Re: Performance issue with systemd-coredump and container process linking 2000 shared libraries.

2023-06-22 Thread Romain GEISSLER via Elfutils-devel
> Le 21 juin 2023 à 21:39, Mark Wielaard  a écrit :
> 
> 
> Hi Romain,
> 
> That patch looks good. It should reduce the number of calls to
> elf_getdata_rawchunk a lot. Making it less urgent that function is
> fast. But if you could test it that would be appreciated. I'll also
> test it a bit more and will probably merge it if no issues show up
> since it does seem better than keep using the linear list.
> 
> Thanks,
> 
> Mark


Hi,

So I have done some testing, running the command:

[root@fa28b3d254fd systemd]# rm -rf /var/lib/systemd/coredump/* && journalctl 
--flush --rotate && journalctl --vacuum-time=1s && time cat the-core | 
build/systemd-coredump $$ 0 0 11 1687360485 1000 localhost && 
journalctl

Where "the-core" is our real core dump we had in production, with around 1700+ 
shared libraries loaded, and the uncompressed core dump size is 2GB+.

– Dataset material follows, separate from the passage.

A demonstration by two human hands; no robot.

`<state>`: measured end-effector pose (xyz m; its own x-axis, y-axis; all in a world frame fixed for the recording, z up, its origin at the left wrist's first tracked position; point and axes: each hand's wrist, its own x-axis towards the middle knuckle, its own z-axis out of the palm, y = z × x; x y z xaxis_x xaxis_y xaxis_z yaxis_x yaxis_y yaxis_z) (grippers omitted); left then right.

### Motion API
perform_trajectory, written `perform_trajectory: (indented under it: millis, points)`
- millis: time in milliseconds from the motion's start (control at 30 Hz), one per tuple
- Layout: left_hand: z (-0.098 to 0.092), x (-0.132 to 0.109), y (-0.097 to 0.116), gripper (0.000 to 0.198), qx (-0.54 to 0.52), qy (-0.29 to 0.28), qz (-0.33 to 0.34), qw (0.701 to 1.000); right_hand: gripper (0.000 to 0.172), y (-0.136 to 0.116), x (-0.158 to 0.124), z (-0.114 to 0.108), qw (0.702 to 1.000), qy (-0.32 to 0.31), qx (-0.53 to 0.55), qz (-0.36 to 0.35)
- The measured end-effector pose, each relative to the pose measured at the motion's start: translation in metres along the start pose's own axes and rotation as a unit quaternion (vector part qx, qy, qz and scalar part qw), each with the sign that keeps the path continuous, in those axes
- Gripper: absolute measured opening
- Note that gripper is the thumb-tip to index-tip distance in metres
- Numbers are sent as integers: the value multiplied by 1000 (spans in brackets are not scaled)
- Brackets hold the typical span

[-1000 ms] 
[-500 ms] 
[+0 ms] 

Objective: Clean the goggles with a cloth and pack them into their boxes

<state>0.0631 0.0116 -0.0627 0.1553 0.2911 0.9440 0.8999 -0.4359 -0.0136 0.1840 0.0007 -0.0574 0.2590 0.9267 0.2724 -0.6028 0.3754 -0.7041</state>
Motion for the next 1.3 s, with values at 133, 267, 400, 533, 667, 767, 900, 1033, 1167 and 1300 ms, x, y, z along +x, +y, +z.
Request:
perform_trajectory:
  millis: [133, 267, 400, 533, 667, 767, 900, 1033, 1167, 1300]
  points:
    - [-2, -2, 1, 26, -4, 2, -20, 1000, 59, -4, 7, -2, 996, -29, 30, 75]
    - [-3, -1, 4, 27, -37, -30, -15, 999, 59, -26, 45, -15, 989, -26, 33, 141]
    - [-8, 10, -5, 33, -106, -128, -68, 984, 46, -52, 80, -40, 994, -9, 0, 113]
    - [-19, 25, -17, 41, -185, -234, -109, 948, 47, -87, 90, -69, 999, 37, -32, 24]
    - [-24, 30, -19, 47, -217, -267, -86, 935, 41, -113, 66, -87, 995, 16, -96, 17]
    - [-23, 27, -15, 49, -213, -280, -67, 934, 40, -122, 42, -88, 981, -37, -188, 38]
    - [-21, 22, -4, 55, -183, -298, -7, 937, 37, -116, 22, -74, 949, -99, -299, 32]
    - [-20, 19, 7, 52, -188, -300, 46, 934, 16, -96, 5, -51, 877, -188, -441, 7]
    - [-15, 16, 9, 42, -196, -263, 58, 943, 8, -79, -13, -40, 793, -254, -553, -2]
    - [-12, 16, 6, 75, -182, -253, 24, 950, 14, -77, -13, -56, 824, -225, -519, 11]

Without the systemd patch, without the elfutils patch.
real3m42.308s
user3m39.579s
sys 0m2.294s


Without the systemd patch, with the elfutils patch (3 runs, first one excluded 
to make sure the kernel caches what it caches):
real0m15.543s
user0m13.662s
sys 0m2.405s

real0m15.976s 
user0m13.832s 
sys 0m2.481s

real0m15.612s
user0m13.687s 
sys 0m2.470s


With the systemd patch, without the elf utils patch (3 runs, first one excluded 
to make sure the kernel caches what it caches):
real0m2.994s  
user0m1.104s
sys 0m2.477s

real0m3.011s  
user0m1.154s  
sys 0m2.447s

real0m3.009s
user0m1.141s  
sys 0m2.457s


With the systemd patch, with the elf utils patch (3 runs, first one excluded to 
make sure the kernel caches what it caches):
real0m2.921s  
user0m1.093s
sys 0m2.399s

real0m2.950s
user0m1.129s  
sys 0m2.401s

real0m2.933s  
user0m1.136s  
sys 0m2.371s


Overall we can see that both fix independently fix the performance issue (yet 
the systemd patch seems a bit more effective), so I guess both fixes are 
welcome.

Mark, do you think it's worth backporting this in CentOS Steam 9/RHEL 9 on 
elfutils side ? If you need a ticket, we have Red Hat case 03536980 which lead 
to RHBZ 2215412.

Thanks !
Romain


Re: Performance issue with systemd-coredump and container process linking 2000 shared libraries.

2023-06-22 Thread Mark Wielaard
Hi Frank,

On Wed, 2023-06-21 at 22:40 -0400, Frank Ch. Eigler wrote:
> For an application that processes these elf/dwarf files sequentially,
> queries for each synthetic solib are going to result in 2000 https-404
> transactions, sans debuginfod caching.  If you're lucky (reusing a
> dwfl object), elfutils may be able to reuse a long-lived https
> connection to a server, otherwise a new https connection might have to
> be spun up for each.  But even with reuse, we're talking about 2000
> pingponging messages.  That will take a handful of minutes of elapsed
> time just by itself.
> 
> If the calling code made these queries in parallel batches, it would
> be much faster overall.

I have been thinking about this too. But don't know of a good solution
that doesn't negate the (iterative) lazy model that Dwfl uses.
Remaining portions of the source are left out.